Dossier : IMM-8637-03

Référence : 2004 CF 1523

ENTRE :

                                                       BHUPINDER SINGH

                                                                                                                               demandeur

et

                   LE MINISTRE DE LA CITOYENNETÉ ET DE L'IMMIGRATION

                                                                                                                                 défendeur

                                            MOTIFS DE L'ORDONNANCE

LE JUGE ROULEAU

[1]                Il s'agit d'une demande de contrôle judiciaire d'une décision par laquelle la Section de la protection des réfugiés (la SPR) a rejeté, en date du 7 octobre 2003, la demande présentée par Bhupinder Singh, le demandeur. La SPR a conclu qu'il n'était pas un réfugié au sens de la Convention ni une personne à protéger.


[2]                Le demandeur est citoyen de l'Inde. Il est entré au Canada le 25 septembre 2002 et il a présenté une demande d'asile. Il est célibataire, ses parents sont décédés en 1998 et il a une soeur qui vit en Inde et un frère qui a obtenu le statut de réfugié aux États-Unis en octobre 2001.
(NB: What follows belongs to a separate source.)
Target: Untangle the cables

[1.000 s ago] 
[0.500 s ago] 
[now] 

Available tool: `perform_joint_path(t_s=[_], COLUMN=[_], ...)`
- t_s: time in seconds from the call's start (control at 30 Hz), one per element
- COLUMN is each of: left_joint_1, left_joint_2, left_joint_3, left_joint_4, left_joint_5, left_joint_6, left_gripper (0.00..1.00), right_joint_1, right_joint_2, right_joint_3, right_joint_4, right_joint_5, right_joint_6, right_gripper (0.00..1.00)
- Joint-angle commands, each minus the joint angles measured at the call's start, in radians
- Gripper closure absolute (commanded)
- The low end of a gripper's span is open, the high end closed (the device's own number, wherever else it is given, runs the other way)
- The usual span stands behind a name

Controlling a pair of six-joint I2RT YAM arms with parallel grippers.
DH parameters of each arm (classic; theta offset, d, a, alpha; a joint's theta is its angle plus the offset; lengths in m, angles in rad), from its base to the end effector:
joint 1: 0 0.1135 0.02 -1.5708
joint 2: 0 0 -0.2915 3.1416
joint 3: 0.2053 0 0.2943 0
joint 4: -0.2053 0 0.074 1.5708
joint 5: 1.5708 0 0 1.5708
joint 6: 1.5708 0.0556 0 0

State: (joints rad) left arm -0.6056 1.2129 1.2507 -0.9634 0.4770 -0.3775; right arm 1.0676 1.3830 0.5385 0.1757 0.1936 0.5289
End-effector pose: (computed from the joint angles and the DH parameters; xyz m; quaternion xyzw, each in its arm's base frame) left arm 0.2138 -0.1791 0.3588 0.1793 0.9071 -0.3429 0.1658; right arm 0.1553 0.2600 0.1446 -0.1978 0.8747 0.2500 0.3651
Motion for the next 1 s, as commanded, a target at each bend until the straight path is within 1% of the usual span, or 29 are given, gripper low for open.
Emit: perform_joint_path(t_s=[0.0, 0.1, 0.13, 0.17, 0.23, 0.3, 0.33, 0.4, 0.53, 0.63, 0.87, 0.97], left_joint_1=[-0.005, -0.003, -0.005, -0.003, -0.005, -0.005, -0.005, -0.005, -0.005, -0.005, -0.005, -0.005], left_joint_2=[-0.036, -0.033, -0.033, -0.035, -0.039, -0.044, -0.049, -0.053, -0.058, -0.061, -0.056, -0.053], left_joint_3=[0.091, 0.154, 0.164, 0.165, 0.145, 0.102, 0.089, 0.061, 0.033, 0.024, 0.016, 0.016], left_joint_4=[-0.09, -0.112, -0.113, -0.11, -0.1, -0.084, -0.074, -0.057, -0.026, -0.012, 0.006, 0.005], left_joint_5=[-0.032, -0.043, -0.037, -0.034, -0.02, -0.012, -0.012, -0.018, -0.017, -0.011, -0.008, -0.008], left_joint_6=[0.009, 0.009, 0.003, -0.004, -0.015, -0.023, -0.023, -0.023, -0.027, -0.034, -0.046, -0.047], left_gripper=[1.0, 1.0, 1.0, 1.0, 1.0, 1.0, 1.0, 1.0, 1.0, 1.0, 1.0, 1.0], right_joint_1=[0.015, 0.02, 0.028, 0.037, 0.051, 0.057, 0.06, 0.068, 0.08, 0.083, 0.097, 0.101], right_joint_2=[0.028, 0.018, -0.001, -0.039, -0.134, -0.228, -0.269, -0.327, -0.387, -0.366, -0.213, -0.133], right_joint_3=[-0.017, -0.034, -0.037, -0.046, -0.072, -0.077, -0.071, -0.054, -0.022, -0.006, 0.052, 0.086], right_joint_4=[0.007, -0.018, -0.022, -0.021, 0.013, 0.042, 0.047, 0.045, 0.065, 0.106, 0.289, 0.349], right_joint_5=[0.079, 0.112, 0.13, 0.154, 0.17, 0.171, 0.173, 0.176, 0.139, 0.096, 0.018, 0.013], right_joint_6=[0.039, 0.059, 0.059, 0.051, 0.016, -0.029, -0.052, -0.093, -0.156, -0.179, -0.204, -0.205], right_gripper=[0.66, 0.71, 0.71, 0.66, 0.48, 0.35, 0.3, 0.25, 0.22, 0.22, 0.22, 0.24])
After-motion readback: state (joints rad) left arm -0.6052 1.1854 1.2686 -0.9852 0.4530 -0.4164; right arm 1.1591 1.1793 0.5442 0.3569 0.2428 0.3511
[3]                En 1987, des terroristes se sont rendus à la maison familiale à Hoshiarpur. Les membres de la famille du demandeur et lui ont été forcés sous la menace d'une arme de donner de la nourriture aux terroristes et d'accepter qu'ils passent la nuit chez eux. Les terroristes sont revenus à la maison du demandeur et de sa famille à trois reprises au cours de cette année. Finalement, les policiers se sont rendus chez le demandeur et ils ont arrêté son frère et son père. Le demandeur était absent. Il était à la ferme familiale. Après avoir entendu parler de l'incident, il a quitté la ferme et s'est rendu chez son oncle pour s'y cacher.

[4]                Par la suite, le père a envoyé les deux garçons ailleurs : le frère du demandeur au Qatar et le demandeur au Rajasthan. Le père du demandeur a été arrêté à une autre reprise en 1989. Le demandeur a continué à se cacher jusqu'en septembre 1993. Il est alors retourné dans son village. Il a par la suite été arrêté en décembre et il a été détenu pendant environ deux mois. Il a été battu et torturé. Il a été libéré après que son père eut payé un pot-de-vin.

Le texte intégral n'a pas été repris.